Resignation and Notice Period in Morocco
If you are thinking about leaving your job in Morocco, two questions always come up: how to resign properly and how much notice you owe your employer. The Labour Code governs both, and a misstep can cost you compensation.
The essentials in brief
Resigning from an open-ended contract requires a written document whose signature is certified by the competent authority [Art. 34]. You must then observe a notice period, except in cases of serious misconduct or force majeure [Art. 43]. This period runs from the day after notification [Art. 44]. Disregarding it exposes the responsible party to a notice indemnity [Art. 51]. A few situations exempt you from notice or suspend it.
Resigning: a written document, not an impulse
In Morocco, you do not resign with a quick, furtive email. An open-ended contract may end by the employee's will, but on one precise condition: a resignation bearing a signature certified by the competent authority [Art. 34]. In practice, you formalise your departure and have your signature certified by the authorised administrative office. This formality protects everyone. It prevents an employer from inventing a resignation you never gave, and it prevents you from claiming you never signed.
Once the resignation is given, you are bound only by the notice rules set out in the section dealing with that period [Art. 34]. In other words: the formality and the notice. Nothing more exotic.
This is where people often go wrong. They believe a verbal "amicable" departure is enough. Put it in writing, have it certified, keep a copy.
The notice period: who owes it, and why
The unilateral termination of an open-ended contract is subject, in the absence of serious misconduct by the other party, to observance of the notice period [Art. 43]. This rule cuts both ways. The employer who dismisses owes it. The employee who resigns owes it too.
The notice period's timing and duration are set by legislative and regulatory texts, the employment contract, the collective agreement, the internal regulations, or custom [Art. 43]. The Labour Code therefore does not fix a single figure: it refers to these various sources. Check your contract. Check your collective agreement. Check the internal regulations.
But there are safeguards. Any clause setting a notice period shorter than the duration provided by legislative or regulatory texts is automatically null and void [Art. 43]. And in all cases, any clause setting notice at less than eight days is null [Art. 43]. An absolute floor, then.
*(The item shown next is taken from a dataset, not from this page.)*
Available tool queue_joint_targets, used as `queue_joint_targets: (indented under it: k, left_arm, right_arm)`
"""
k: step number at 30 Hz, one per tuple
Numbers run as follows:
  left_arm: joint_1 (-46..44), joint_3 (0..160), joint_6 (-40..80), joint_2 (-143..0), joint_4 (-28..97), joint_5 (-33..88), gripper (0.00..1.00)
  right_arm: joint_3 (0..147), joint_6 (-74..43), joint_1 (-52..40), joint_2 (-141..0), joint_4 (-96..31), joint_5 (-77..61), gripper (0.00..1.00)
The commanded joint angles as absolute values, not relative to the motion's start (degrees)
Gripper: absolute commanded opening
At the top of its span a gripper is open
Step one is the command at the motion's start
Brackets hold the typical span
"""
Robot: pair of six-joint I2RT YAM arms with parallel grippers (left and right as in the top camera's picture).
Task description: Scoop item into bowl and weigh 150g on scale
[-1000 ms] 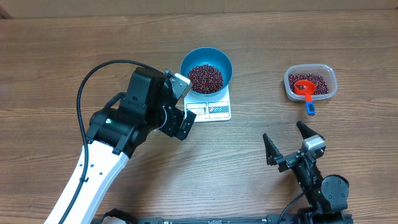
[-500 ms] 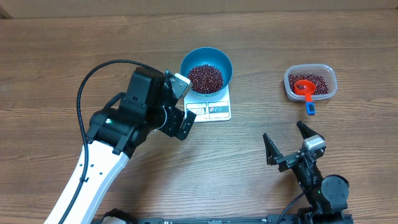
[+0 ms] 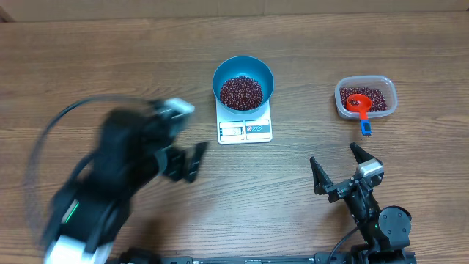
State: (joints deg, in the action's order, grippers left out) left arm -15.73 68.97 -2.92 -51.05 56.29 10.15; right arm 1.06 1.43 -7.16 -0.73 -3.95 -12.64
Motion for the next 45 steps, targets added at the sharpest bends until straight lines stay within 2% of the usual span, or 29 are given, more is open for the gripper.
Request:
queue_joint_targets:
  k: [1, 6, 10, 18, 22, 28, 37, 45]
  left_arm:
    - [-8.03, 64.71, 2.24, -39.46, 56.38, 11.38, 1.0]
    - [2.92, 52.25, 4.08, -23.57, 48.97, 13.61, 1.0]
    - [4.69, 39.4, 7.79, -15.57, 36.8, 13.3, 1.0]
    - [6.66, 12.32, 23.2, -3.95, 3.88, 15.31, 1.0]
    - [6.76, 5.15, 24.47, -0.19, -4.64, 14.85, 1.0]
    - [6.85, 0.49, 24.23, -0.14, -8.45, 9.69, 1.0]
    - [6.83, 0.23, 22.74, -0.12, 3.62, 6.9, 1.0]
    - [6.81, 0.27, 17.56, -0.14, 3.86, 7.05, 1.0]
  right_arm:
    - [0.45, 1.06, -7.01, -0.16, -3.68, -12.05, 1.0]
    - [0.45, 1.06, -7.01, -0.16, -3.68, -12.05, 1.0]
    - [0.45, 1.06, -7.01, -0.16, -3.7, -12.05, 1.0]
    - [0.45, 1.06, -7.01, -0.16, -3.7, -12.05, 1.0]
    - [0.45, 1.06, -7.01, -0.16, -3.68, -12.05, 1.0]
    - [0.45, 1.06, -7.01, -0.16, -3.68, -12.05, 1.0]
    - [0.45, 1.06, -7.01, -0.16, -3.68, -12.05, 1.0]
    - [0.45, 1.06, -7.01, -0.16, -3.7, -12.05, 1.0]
No one can make you sign a derisory notice period.
Frankly, read the notice clause in your contract before you hand in your resignation, not after.
When notice begins — and when it stops
The starting point is clear. The notice period begins to run on the day after notification of the decision to terminate the contract [Art. 44]. You notify today? The clock starts tomorrow. Not the same day.
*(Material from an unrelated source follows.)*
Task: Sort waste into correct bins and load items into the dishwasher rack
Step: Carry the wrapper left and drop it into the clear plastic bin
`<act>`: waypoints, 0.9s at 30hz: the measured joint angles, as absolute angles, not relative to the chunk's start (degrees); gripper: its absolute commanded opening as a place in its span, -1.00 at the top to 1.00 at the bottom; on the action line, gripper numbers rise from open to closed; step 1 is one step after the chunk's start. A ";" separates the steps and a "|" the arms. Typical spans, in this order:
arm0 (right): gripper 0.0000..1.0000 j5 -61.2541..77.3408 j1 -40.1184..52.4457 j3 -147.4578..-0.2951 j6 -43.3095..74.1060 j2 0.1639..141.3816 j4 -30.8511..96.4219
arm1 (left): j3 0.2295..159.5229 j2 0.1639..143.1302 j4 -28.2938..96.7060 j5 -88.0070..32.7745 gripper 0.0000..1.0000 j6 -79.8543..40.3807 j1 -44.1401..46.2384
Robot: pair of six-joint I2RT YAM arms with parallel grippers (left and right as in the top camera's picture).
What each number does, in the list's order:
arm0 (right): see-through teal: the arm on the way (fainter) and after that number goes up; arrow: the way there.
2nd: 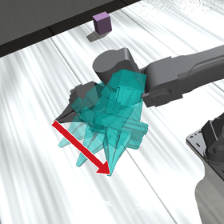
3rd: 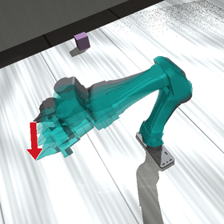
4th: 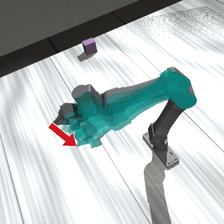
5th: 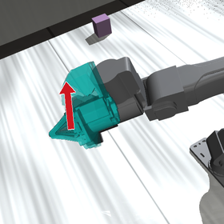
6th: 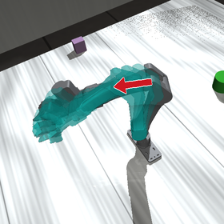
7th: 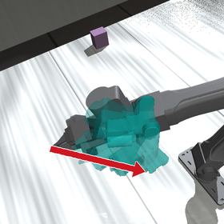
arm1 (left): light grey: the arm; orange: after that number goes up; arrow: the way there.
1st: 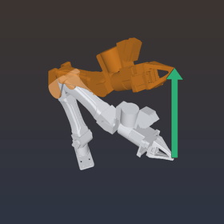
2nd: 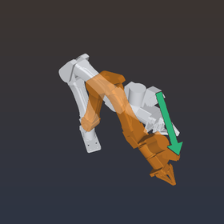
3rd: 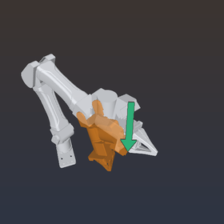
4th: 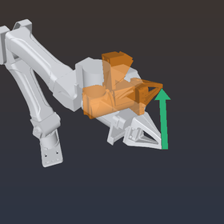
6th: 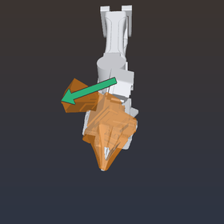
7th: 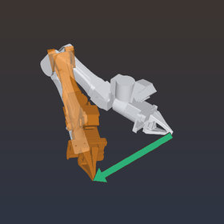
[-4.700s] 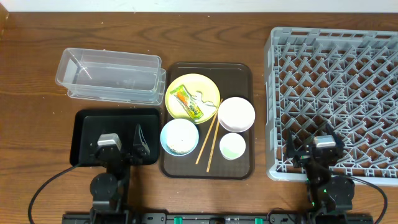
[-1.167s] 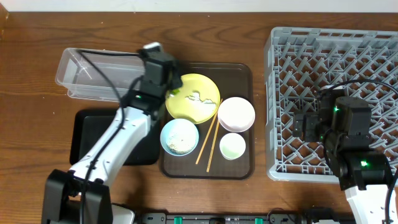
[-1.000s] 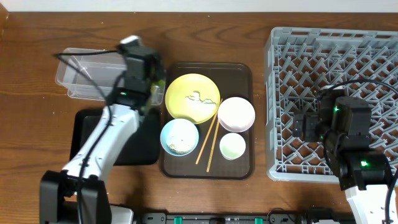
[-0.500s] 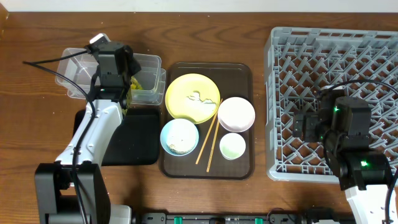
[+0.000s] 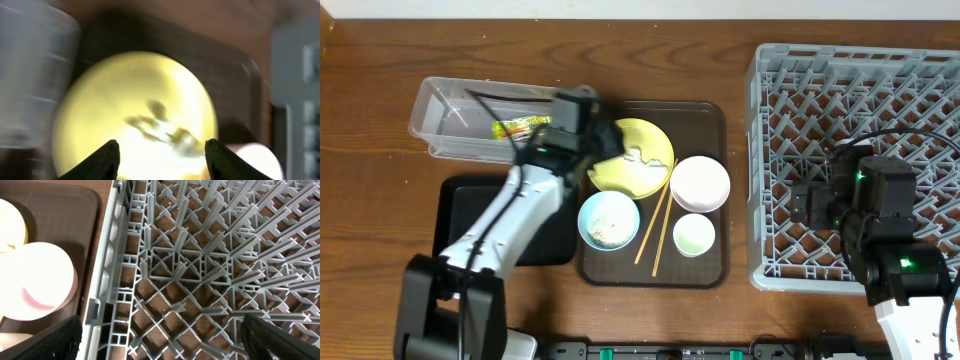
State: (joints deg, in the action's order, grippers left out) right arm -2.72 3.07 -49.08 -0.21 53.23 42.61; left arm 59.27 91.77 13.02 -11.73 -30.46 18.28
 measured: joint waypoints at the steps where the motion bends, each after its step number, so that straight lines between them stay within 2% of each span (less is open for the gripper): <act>1: -0.98 -2.72 3.07 -49.08 -0.21 53.23 42.61 | 59.27 92.31 13.04 -11.86 -0.18 -31.88 20.01; 6: -0.99 -2.72 3.07 -49.06 -0.19 53.23 42.61 | 59.27 97.93 10.98 -11.62 -0.19 -39.35 25.32; 13: -0.98 -2.57 3.07 -49.08 -0.21 53.23 42.61 | 59.27 105.69 4.82 -11.44 -0.15 -43.55 27.62; 15: -0.99 -2.57 3.07 -49.08 -0.19 53.23 42.61 | 59.27 106.89 4.03 -11.40 0.07 -44.21 27.73; 18: -0.99 -2.59 3.07 -49.08 -0.21 53.23 42.61 | 59.27 107.66 3.77 -11.25 0.53 -45.04 27.73; 20: -0.98 -2.59 3.07 -49.08 -0.21 53.23 42.61 | 59.27 108.03 3.81 -11.18 0.71 -45.04 27.73; 24: -0.98 -2.57 3.07 -49.08 -0.21 53.23 42.61 | 59.27 108.07 3.77 -11.20 0.87 -45.21 27.68; 27: -0.99 -2.57 3.07 -49.08 -0.19 53.23 42.61 | 59.27 107.96 3.86 -11.22 0.88 -45.01 27.24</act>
Notice can also be suspended. The Code provides for two cases: during the period of temporary incapacity when the employee is the victim of an occupational accident or has an occupational disease, and during the period before and after childbirth under the conditions provided by Articles 154 and 156 [Art. 45]. Suspension is not cancellation: the period resumes afterwards.
Throughout the notice period, the employment relationship genuinely continues. The employer and the employee remain bound by all the reciprocal obligations incumbent upon them [Art. 47]. You work. You are paid. The commitments hold on both sides.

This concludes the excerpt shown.